What you will do
Could you print exactly the lines of the listing below, starting at the line that has "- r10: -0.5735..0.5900" and ending at the line that has "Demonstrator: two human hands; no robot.", and only those lines?

Input data
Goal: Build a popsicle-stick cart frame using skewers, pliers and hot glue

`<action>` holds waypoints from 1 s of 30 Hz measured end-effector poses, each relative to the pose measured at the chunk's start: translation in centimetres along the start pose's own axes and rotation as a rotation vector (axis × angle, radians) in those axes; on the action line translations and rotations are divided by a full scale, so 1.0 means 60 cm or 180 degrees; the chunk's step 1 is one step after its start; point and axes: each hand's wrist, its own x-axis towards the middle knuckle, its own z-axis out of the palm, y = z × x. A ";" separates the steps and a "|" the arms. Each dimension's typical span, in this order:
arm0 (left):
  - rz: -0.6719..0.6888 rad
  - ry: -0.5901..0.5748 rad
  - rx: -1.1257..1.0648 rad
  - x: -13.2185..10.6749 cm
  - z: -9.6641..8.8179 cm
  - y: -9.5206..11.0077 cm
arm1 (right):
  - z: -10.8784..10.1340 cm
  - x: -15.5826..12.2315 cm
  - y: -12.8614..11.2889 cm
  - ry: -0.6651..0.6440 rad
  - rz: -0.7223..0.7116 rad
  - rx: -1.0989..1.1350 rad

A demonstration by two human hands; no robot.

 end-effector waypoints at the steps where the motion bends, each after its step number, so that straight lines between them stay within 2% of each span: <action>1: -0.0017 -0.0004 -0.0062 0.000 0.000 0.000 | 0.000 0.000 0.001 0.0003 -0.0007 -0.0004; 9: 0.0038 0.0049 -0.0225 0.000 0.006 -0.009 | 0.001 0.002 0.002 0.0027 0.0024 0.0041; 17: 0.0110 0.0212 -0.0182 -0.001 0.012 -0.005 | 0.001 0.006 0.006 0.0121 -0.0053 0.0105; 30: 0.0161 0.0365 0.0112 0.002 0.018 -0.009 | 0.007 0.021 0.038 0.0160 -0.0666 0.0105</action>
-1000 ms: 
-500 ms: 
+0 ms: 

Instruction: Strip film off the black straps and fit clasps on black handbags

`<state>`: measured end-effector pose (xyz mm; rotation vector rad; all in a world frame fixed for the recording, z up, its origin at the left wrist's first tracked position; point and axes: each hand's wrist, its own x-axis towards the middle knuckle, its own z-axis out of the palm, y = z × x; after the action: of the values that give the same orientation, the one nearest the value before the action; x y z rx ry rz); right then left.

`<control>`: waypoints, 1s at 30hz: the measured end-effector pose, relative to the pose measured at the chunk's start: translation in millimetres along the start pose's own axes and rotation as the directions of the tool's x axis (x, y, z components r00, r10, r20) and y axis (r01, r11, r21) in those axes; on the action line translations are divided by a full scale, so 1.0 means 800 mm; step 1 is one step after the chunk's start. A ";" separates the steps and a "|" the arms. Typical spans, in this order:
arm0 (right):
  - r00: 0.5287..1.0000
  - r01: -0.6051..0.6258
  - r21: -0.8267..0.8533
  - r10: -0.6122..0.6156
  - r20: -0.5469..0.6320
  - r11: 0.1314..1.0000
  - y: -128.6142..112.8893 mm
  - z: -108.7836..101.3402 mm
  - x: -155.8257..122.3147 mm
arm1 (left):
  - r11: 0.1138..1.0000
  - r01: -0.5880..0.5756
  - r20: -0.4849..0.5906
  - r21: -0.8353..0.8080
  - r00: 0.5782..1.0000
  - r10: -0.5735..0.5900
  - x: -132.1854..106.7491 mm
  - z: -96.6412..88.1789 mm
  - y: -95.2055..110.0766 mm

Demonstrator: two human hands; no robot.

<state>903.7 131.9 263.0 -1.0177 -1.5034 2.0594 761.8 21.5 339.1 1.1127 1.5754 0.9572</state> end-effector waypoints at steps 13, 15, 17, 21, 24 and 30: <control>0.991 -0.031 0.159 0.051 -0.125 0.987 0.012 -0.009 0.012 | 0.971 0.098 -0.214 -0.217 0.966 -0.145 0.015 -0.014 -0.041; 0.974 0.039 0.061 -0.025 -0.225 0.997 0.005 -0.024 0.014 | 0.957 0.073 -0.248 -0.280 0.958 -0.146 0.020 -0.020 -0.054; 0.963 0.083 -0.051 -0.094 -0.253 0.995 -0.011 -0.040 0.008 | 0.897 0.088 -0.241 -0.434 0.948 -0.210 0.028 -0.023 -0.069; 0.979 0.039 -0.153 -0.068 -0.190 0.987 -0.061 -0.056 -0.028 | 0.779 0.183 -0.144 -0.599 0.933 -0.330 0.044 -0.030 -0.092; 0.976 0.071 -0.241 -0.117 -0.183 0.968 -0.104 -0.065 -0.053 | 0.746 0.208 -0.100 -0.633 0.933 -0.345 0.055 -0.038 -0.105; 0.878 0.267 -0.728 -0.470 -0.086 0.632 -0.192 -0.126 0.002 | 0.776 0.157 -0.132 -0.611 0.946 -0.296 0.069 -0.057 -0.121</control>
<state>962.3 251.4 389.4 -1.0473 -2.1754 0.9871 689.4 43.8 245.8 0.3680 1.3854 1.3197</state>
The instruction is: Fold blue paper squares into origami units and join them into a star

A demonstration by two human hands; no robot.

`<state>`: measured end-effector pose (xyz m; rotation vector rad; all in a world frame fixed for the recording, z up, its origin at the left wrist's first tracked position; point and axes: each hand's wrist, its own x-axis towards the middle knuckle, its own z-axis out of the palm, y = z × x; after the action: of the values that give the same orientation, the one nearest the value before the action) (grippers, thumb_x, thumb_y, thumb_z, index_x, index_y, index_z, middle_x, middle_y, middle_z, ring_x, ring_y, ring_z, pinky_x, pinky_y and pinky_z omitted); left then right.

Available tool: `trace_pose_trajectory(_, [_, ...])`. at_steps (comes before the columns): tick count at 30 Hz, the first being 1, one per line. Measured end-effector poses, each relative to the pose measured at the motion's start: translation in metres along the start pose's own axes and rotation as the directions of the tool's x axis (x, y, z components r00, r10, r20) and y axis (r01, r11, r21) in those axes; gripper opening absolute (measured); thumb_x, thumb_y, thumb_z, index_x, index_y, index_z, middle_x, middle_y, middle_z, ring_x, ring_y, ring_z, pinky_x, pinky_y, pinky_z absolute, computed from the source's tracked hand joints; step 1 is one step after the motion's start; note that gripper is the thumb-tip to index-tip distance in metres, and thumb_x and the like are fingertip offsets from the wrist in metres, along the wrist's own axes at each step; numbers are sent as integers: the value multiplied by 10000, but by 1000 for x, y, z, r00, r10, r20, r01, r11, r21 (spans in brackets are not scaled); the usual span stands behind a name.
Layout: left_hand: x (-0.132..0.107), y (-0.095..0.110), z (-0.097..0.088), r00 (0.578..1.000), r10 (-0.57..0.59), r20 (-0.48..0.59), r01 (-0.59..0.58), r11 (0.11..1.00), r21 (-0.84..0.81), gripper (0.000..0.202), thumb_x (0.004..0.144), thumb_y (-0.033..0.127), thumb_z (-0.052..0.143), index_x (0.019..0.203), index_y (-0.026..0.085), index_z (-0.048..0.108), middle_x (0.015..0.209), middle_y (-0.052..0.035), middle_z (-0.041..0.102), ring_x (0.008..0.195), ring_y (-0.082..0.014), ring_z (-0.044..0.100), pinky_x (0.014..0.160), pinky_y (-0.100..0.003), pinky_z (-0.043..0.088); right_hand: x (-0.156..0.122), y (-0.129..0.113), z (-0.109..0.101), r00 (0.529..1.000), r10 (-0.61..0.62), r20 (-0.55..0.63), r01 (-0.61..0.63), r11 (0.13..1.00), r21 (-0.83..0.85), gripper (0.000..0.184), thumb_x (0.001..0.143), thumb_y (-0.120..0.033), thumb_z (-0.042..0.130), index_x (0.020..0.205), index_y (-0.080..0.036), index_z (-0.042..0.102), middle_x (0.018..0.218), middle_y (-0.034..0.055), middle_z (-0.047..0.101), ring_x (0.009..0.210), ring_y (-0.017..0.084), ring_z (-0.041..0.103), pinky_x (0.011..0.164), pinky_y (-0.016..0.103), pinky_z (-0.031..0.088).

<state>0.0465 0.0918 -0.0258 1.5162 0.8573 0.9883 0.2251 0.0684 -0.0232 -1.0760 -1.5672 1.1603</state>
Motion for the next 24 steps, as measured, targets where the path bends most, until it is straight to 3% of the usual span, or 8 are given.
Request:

Output
  - r10: -0.5735..0.5900
  - x: -132.1854..106.7491 mm
  - z: -96.6412..88.1789 mm
  - y: -95.2055..110.0766 mm

Demonstrator: two human hands; no robot.

There is no additional output for this exercise.